Malmené dans les sondages, bousculé par l’affaire Milquet, le parti humaniste vit une crise existentielle. Trois de ses ténors avouent leurs craintes en exclusivité pour Le Vif/ L’Express. Et assènent : il faut reconstruire, d’urgence ! Avec ou sans Joëlle ?

Les temps sont durs pour le CDH. Le parti humaniste, au pouvoir dans les Régions mais dans l’opposition au fédéral, voit ses parts de marché s’effriter dangereusement. Dans le dernier sondage RTL-Ipsos-Le Soir, publié fin janvier, il atteignait même un minimum historique : 11,1 % des voix en Wallonie et 6,8 % à Bruxelles. Une cote d’alerte.

Le parti semble incapable d’imposer son positionnement au centre dans l’opinion publique, à l’heure de la bipolarisation croissante entre gauche et droite. Et il peine à tourner la page de l’ère Milquet. Pire : l’hyper-ministre francophone de l’Enseignement et de la Culture défraie régulièrement la chronique et doit faire face à la justice dans l’affaire des emplois fictifs présumés dans son cabinet fédéral au moment de la campagne électorale de 2014.

En fait, le CDH entame une lutte pour sa survie, rien de moins.

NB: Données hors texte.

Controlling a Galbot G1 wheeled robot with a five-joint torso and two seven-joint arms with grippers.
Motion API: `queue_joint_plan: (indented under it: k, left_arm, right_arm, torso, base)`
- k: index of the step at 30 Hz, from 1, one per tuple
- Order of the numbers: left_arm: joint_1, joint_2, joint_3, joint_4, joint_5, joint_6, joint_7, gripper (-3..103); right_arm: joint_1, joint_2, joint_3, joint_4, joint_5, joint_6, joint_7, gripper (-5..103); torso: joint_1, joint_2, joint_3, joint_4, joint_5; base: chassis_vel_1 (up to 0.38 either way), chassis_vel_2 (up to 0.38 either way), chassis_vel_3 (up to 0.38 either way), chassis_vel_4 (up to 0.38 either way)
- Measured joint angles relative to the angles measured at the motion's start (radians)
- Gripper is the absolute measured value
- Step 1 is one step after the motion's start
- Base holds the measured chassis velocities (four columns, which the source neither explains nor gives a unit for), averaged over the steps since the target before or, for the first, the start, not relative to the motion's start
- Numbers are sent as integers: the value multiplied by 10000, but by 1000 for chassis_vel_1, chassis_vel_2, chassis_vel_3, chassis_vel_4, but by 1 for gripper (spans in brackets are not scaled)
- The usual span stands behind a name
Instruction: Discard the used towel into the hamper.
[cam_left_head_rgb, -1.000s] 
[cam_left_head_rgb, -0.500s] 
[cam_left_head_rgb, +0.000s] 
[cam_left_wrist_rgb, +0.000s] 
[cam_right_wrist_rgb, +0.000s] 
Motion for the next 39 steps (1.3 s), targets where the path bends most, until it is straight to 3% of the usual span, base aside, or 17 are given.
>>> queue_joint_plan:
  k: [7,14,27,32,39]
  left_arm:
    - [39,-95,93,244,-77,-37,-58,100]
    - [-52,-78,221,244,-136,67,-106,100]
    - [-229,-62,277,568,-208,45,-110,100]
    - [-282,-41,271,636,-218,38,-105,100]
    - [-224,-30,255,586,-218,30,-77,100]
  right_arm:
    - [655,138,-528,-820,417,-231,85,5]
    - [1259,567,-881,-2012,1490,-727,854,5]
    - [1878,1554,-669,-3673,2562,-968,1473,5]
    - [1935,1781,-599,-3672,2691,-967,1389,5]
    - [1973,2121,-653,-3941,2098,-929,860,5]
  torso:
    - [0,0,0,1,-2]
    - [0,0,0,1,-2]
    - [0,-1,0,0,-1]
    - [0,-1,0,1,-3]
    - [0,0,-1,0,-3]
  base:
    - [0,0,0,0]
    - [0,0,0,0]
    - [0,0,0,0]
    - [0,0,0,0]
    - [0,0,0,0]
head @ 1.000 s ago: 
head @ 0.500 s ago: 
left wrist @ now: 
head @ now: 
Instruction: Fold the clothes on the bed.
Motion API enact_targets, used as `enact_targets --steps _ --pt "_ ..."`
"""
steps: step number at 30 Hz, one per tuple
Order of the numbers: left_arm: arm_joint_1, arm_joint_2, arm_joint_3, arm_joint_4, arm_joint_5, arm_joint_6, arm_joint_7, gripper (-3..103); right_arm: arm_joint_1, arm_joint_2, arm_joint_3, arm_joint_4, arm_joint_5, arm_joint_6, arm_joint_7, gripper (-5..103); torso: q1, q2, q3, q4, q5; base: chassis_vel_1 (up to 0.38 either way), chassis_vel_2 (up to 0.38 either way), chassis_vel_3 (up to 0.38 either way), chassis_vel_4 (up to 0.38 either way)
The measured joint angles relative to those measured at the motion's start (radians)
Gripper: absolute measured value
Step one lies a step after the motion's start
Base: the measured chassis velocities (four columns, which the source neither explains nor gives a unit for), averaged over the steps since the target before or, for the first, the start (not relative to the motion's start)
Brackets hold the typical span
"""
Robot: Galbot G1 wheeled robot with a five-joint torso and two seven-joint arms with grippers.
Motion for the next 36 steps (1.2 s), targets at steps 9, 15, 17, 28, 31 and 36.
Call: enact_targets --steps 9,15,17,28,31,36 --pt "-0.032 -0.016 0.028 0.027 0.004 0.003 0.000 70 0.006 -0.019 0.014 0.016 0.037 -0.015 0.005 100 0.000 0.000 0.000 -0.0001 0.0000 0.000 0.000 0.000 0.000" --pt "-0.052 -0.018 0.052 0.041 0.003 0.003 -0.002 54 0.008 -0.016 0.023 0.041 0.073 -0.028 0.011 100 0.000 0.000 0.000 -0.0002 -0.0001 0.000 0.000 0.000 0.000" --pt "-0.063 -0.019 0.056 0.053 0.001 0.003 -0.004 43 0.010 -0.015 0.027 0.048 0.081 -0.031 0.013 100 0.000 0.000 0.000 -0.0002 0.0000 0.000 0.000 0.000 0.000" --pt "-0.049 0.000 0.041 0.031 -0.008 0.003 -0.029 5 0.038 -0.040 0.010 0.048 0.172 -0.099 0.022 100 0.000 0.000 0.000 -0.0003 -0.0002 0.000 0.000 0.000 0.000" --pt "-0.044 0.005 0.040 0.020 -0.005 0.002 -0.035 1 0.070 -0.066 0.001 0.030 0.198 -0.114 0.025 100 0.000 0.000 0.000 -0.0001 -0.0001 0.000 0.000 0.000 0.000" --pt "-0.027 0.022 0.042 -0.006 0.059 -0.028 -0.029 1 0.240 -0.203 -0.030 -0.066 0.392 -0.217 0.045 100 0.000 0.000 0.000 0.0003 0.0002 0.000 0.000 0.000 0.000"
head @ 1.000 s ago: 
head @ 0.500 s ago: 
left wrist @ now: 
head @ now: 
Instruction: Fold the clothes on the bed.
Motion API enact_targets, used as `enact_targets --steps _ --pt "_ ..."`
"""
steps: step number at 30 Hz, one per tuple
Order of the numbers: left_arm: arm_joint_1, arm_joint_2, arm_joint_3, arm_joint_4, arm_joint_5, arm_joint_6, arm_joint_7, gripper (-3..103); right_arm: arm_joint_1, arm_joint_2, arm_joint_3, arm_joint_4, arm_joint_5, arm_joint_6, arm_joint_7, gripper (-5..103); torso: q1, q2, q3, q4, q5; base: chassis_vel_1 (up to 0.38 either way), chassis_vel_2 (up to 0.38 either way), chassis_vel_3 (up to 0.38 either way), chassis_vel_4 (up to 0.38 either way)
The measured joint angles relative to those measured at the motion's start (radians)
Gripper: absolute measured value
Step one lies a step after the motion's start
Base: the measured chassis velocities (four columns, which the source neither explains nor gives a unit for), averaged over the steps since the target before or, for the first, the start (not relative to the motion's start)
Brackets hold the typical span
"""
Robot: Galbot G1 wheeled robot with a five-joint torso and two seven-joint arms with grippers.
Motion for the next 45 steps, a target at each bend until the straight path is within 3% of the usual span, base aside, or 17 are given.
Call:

Pour ses ténors, c’est « marche ou crève ». Trois d’entre eux – le président Benoît Lutgen, le vice-ministre-président wallon Maxime Prevot et le chef de groupe au parlement bruxellois Benoît Cerexhe – le reconnaissent ouvertement. En exclusivité pour Le Vif/ L’Express, ils l’avouent : le parti doit se reconstruire. Faute de quoi, il risque de devenir un oiseau pour le chat, un micro-parti n’ayant d’autre possibilité pour subsister que d’être avalé par plus fort que lui.

« Il faut prendre nos pertes »

« Bien sûr que l’on regarde les sondages de près, enchaîne Benoît Lutgen. Ceux qui prétendent le contraire ne font que mentir. » Et à la vue des derniers chiffres, le président du CDH ne cache pas sa préoccupation, même s’il relativise : « J’ai déjà vécu des moments plus compliqués. A quelques jours des élections du 25 mai 2014, on annonçait Ecolo devant nous en Wallonie. A l’issue du scrutin, on a toutefois réalisé un score de 15,17 % et Ecolo de 8 %. Ce n’est pas parce que les instituts de sondage ne font pas bien leur travail, il y a une cause structurelle. Nos personnalités sont plus fortes dans un certain nombre de zones : nous sommes très forts au niveau local avec 70 bourgmestres sur 262. »

Le président du CDH évoque aussi une campagne électorale 2014 particulièrement vivante. « J’étais en forme, confie-t-il. Et il y avait là un cadre et un peu d’espace pour exprimer un point de vue. Notre projet est nuancé ; inévitablement, il est moins clivant. J’ai essayé en permanence de pousser la droite à droite et la gauche à gauche pour essayer de trouver un espace. » Lutgen constate encore qu’il n’est pas remis en cause à titre personnel, il reste le troisième francophone dans le hit-parade wallon de la popularité après Elio Di Rupo et Paul Magnette. « Cela montre du potentiel. Mais s’arrêter à cela, ce serait un manque de lucidité de notre part. »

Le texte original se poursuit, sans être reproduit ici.